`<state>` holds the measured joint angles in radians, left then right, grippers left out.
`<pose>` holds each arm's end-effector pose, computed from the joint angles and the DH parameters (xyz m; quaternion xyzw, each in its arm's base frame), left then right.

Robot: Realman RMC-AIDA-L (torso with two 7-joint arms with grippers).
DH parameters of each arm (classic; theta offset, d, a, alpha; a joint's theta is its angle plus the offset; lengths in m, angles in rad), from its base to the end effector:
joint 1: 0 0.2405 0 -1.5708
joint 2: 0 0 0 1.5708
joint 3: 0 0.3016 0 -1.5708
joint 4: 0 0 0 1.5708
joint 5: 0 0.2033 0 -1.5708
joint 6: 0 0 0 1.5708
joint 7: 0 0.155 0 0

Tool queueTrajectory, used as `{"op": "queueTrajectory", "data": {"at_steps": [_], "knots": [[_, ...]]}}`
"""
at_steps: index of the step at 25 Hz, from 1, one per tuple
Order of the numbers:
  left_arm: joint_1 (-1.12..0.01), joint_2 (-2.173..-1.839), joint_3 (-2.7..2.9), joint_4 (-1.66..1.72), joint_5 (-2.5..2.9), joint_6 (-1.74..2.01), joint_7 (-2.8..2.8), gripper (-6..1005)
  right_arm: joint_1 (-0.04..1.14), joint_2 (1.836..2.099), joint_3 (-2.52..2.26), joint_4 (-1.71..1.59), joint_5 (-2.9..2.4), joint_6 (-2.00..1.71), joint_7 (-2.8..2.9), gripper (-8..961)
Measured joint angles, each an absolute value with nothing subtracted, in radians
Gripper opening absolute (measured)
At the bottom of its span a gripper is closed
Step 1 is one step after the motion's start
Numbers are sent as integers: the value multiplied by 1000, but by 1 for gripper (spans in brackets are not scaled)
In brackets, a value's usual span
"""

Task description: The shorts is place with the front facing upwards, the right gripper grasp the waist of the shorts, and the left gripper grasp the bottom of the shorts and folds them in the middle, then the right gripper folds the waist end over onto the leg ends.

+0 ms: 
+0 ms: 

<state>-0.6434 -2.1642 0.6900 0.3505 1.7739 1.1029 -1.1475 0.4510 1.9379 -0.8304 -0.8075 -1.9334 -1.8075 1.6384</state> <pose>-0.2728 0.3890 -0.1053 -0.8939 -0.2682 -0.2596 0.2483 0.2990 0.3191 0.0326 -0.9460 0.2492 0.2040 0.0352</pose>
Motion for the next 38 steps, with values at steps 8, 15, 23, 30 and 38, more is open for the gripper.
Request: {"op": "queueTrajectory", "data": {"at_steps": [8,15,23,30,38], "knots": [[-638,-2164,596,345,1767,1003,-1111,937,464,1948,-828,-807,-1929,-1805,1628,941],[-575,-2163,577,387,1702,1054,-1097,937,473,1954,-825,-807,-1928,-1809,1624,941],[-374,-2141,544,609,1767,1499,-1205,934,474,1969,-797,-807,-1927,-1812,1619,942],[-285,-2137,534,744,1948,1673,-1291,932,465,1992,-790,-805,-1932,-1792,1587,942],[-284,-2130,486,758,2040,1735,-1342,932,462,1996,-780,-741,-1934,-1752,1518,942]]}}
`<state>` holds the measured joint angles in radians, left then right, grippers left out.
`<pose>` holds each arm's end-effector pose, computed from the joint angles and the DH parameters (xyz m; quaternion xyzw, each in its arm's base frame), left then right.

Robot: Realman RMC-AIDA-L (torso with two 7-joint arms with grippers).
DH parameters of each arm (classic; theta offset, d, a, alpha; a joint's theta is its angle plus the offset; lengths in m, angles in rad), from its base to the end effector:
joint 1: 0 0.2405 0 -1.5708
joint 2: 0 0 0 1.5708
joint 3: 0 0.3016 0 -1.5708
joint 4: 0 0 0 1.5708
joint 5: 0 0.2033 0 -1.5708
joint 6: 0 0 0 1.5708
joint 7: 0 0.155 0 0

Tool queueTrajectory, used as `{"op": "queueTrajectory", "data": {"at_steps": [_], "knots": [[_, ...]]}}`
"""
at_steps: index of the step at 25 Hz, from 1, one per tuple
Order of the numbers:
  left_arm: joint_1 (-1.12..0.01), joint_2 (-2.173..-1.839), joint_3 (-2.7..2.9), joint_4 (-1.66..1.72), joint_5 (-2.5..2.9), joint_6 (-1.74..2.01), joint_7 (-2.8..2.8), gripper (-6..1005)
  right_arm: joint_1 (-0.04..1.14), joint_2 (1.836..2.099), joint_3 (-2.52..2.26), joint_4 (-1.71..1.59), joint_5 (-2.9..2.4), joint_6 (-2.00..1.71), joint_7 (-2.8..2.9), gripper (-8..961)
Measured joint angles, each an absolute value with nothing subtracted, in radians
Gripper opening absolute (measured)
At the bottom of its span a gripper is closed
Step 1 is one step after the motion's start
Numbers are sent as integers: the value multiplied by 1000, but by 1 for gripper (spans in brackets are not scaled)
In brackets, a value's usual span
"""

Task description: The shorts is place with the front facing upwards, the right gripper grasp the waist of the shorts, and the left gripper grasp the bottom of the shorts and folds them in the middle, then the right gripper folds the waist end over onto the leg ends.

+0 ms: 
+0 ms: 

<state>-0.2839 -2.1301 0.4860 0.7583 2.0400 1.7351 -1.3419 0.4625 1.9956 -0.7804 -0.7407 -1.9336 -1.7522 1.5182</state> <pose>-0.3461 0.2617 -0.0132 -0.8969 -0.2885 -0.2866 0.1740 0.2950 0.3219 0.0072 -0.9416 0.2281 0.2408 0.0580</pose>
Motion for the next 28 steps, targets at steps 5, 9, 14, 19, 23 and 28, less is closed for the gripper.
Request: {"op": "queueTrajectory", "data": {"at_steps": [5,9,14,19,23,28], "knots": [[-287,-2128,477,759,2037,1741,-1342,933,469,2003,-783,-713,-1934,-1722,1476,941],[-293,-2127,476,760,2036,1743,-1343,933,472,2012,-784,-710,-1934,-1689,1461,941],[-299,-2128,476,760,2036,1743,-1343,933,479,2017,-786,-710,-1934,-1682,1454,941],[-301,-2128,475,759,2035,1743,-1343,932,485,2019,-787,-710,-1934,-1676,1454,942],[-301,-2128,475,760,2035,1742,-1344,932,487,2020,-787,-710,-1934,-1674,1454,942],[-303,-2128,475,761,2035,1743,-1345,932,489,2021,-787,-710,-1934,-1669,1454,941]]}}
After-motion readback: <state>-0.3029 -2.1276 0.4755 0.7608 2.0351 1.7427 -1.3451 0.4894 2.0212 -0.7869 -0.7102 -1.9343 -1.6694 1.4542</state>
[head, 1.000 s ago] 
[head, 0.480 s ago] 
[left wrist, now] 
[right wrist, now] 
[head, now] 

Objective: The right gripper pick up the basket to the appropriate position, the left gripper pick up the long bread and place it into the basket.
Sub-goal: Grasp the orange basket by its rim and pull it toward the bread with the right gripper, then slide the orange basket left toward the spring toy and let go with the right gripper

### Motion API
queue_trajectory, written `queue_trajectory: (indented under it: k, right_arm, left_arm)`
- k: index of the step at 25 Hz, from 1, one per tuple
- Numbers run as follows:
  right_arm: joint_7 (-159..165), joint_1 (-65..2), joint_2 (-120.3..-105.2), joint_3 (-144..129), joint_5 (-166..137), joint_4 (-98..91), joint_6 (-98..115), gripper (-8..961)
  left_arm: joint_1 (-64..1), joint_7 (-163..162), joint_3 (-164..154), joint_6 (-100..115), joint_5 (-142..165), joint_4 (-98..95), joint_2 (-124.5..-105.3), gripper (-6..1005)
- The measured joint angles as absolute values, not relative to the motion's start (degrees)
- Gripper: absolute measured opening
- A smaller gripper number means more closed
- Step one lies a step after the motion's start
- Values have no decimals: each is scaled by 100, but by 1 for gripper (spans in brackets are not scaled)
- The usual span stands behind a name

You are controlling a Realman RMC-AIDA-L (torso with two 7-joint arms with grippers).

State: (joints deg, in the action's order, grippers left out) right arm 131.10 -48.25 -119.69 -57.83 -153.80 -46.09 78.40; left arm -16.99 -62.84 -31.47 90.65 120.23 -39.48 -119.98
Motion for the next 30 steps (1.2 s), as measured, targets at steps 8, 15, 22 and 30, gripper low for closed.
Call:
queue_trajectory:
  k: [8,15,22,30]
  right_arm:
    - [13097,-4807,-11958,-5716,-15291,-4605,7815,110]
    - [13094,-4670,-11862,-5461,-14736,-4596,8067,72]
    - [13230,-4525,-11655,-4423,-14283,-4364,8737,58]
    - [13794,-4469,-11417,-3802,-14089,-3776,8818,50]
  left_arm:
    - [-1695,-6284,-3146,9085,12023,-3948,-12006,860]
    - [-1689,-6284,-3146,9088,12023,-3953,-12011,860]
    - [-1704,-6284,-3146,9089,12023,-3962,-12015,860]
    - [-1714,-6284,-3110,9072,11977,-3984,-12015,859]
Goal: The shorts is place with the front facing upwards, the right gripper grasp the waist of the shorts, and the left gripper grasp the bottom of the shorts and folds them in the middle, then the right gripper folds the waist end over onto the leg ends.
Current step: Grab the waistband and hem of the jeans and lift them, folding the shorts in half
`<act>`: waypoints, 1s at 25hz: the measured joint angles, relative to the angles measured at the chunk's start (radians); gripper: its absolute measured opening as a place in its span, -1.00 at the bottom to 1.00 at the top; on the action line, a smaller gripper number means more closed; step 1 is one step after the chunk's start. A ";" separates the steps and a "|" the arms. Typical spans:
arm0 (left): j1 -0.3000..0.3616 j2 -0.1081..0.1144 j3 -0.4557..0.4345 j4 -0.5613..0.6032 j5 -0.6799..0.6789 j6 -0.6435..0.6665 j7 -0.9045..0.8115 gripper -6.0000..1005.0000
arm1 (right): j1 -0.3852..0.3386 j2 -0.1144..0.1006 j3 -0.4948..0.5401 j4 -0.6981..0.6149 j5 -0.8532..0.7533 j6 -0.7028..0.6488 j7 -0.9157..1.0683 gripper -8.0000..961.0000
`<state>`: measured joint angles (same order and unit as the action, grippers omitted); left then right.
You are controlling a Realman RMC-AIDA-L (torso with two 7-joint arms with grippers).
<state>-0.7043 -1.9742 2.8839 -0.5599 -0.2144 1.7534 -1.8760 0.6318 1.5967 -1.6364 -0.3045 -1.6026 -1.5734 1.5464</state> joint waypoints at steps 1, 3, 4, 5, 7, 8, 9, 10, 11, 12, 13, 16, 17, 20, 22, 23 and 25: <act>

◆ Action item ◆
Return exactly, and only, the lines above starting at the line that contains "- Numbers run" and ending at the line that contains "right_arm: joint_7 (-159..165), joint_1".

◆ Answer section ◆
- Numbers run as follows:
  right_arm: joint_7 (-159..165), joint_1 (-65..2), joint_2 (-120.3..-105.2), joint_3 (-144..129), joint_5 (-166..137), joint_4 (-98..91), joint_6 (-98..115), gripper (-8..961)

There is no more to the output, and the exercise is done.